Dès le 8 août, le « nouveau » ministre des finances Valéry Giscard d’Estaing a pris, après avoir opéré une dévaluation du franc, une série de mesures dites de « redressement » assez semblables à celles de son « plan de stabilisation » de 1963, se fixant pour objectif le rétablissement des équilibres fondamentaux : budget, production, demande intérieure, balance commerciale.
Le 16 septembre 1969, Jacques Chaban-Delmas a prononcé à l’Assemblée nationale un discours resté fameux, annonçant la « nouvelle société » fondée sur l’affirmation selon laquelle la société française est une « société bloquée », un des thèmes favoris du sociologue Michel Crozier.
L’accord du 10 octobre 1969
Le nouveau gouvernement disposait du rapport Masselin sur la réforme des catégories C et D de la fonction publique remis depuis trois mois au gouvernement précédent.

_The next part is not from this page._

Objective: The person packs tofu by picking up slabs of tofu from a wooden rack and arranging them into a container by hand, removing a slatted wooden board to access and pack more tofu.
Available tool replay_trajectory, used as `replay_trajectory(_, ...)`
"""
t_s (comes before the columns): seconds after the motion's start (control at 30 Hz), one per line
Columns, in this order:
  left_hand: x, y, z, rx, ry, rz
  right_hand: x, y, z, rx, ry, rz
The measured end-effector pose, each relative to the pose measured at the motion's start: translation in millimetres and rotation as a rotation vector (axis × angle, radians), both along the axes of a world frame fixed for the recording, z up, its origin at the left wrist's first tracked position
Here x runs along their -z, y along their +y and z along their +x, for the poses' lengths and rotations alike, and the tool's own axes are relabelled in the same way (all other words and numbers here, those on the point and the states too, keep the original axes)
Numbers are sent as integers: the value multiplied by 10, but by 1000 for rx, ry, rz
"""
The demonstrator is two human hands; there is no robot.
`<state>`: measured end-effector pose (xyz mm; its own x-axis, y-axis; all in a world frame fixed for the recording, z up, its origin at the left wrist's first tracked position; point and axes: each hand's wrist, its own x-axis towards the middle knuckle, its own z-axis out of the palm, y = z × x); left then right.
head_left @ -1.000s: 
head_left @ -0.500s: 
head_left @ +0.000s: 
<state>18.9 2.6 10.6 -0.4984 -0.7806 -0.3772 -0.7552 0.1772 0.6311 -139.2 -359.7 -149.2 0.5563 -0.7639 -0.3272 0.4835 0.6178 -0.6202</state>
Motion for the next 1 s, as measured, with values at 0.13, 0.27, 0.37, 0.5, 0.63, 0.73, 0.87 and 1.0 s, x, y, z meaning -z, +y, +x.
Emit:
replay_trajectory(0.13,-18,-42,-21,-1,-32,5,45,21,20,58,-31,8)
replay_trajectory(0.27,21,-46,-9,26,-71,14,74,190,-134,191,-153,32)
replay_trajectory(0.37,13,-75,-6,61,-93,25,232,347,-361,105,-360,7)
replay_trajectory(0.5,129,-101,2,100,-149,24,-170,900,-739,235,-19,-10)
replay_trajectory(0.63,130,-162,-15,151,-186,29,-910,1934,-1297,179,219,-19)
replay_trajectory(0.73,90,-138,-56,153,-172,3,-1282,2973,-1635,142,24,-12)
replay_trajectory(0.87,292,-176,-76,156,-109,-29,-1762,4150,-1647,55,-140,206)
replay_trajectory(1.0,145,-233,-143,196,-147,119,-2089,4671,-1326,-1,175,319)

Jacques Delors l’a repris dans un « accord » signé le 10 octobre 1969 par l’ensemble des organistaions syndicales à l’exception de la CGT, consacré par le décret n° 70-78 du 27 janvier 1970 instituant différentes échelles de rémunération pour les catégories C et D des fonctionnaires de l’Etat et parle décret n° 70-79 du 27 janvier 1970 relatif à l’organisation des carrières des fonctionnaires des catégories C et D.
Cette réforme s’appliquait à 500.000 fonctionnaires appartenant aux catégories C et D (soit 37 % des agents civils et titulaires de l’Etat) répartis en sept groupes de rémunération, remplaçant les douze échelles en vigueur depuis 1962. Les groupes I (agents de service) et II (agents de bureau) constituaient désormais ensemble la catégorie D (7 % des agents de l’Etat) et étaient divisés en huit échelons. Les groupes III à VII divisés en cinq échelons, constituaient la catégorie C.
Cet « accord » du 10 octobre 1969 était le premier en date de tous ceux qui seront par la suite conclus dans la fonction publique et dans les entreprises du secteur public. Il inaugurait la « politique contractuelle ».